This fabric recycling company was going to change fashion. Why did it suddenly go bankrupt?

Last year, the world’s first industrial textile-to-textile recycling plant began turning old clothes into pulp that could be turned into new fabric. A long list of clothing companies wanted to use the material; companies like H&M and Levi’s had already tested it. But Renewcell, the company that designed the plant, declared bankruptcy this week.



The technology turns old cotton T-shirts and jeans into a raw material that can be sent to spinners and weavers to make lyocell or viscose, fabrics that are normally made from hundreds of millions of trees each year. But the company says that demand for its product was much lower than expected. Because of that, it wasn’t able to raise enough long-term funding to keep going. (Fast Company previously recognized Renewcell’s technology as part of our World Changing Ideas program.)

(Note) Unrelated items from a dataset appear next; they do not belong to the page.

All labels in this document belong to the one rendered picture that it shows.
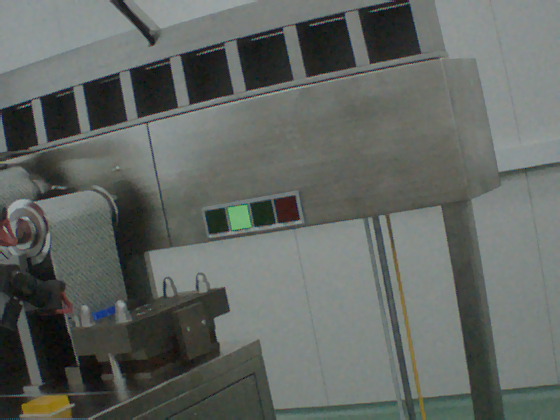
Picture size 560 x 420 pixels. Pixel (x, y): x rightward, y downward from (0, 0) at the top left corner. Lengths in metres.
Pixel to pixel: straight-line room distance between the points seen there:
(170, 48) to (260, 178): 0.38
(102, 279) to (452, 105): 0.89
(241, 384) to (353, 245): 2.54
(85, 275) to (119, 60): 0.53
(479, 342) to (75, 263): 0.93
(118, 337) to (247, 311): 3.05
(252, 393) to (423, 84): 0.81
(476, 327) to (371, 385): 2.64
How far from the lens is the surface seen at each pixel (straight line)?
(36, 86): 2.70
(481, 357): 2.37
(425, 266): 4.72
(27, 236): 2.28
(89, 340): 2.21
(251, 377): 2.41
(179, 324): 2.26
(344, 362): 4.99
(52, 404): 2.04
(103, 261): 2.41
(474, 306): 2.35
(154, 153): 2.47
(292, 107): 2.27
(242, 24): 2.33
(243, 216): 2.35
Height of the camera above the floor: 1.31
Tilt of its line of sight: 3 degrees down
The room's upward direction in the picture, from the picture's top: 11 degrees counter-clockwise
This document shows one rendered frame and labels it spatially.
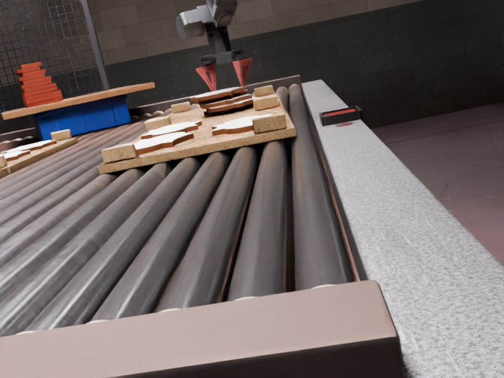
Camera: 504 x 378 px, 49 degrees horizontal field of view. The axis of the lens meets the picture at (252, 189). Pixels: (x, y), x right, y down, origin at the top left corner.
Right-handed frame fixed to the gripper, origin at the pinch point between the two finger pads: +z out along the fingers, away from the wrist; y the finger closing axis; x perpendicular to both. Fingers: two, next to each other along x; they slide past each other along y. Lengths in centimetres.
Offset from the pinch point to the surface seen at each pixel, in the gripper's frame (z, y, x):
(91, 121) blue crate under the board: 5, -62, 7
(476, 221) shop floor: 102, 30, 161
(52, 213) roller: 6, 22, -81
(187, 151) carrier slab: 5, 23, -52
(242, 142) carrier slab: 5, 32, -48
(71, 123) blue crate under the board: 4, -66, 1
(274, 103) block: 4.4, 18.6, -10.1
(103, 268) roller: 5, 46, -96
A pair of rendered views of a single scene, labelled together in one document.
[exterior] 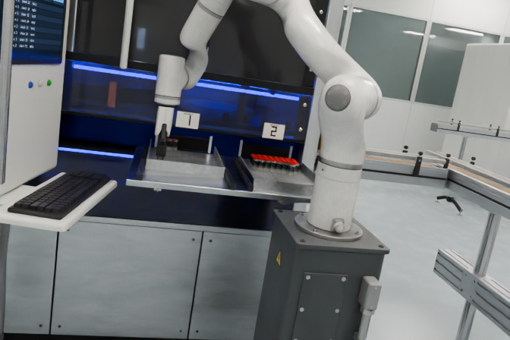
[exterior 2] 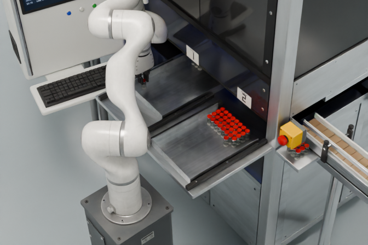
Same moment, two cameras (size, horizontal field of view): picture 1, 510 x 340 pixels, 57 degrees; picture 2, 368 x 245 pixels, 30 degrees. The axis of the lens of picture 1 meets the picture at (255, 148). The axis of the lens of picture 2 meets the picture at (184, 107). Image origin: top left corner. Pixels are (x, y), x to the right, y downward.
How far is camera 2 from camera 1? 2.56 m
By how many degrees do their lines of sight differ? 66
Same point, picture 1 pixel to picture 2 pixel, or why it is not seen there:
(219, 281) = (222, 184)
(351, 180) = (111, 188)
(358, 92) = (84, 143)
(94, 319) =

It’s not that clothing brands don’t want to use materials like this, says Nicole Rycroft, founder of the environmental nonprofit Canopy, which works with the apparel industry. “We work with 550 brands that represent a trillion dollars, and I do truly believe that they are all deeply invested in seeing next-gen solutions come to scale,” she says. “But we’re changing a system that’s been in place for 150 years, that drives toward economies of scale and low cost. And I think what we’ve seen here with Renewcell is that no one had really quite wrapped their mind around what it was going to take to pull something through that was new into a really well-established system.”



It took time for Renewcell to begin to optimize its production, says Rycroft, who works with both apparel brands and textile innovators, including Renewcell. The spinners and weavers that it partnered with also weren’t prepared to work with a new material, and had to tweak their processes. Brands hadn’t necessarily budgeted to pay a premium as production scaled up. (Renewcell declined to comment.)



Nikolay Anguelov, a public policy professor at the University of Massachusetts Dartmouth and author of The Sustainable Fashion Quest, argues that the company’s business model of selling its pulp, called “Circulose,” to other companies to make yarn and then fabric, was destined to struggle because the company wasn’t controlling the whole process itself, and it was inherently difficult to scale up. (If the pulp is made into viscose, Anguelov points out that the production also requires toxic chemicals; Rycroft notes that lyocell is much less chemically intensive.)



But pioneers in any new industry, including early manufacturers of solar power or electric cars, have often faced setbacks, says Rycroft. “It’s especially bumpy until there’s both critical massive uptake as well as the systems throughout the entire value chain,” she says. The bankruptcy is a sign that governments should be offering more incentives to help companies scale up, not just run early-stage pilots, she argues, and that companies need to lean in to embrace the solutions that exist. “This sobering moment is almost a call to action for business leaders to align their actions with their commitment,” she says. The next step will be to see if the company can be saved in the bankruptcy process—and if the thousands of tons of recycled material that it has sitting in storage can be put to use.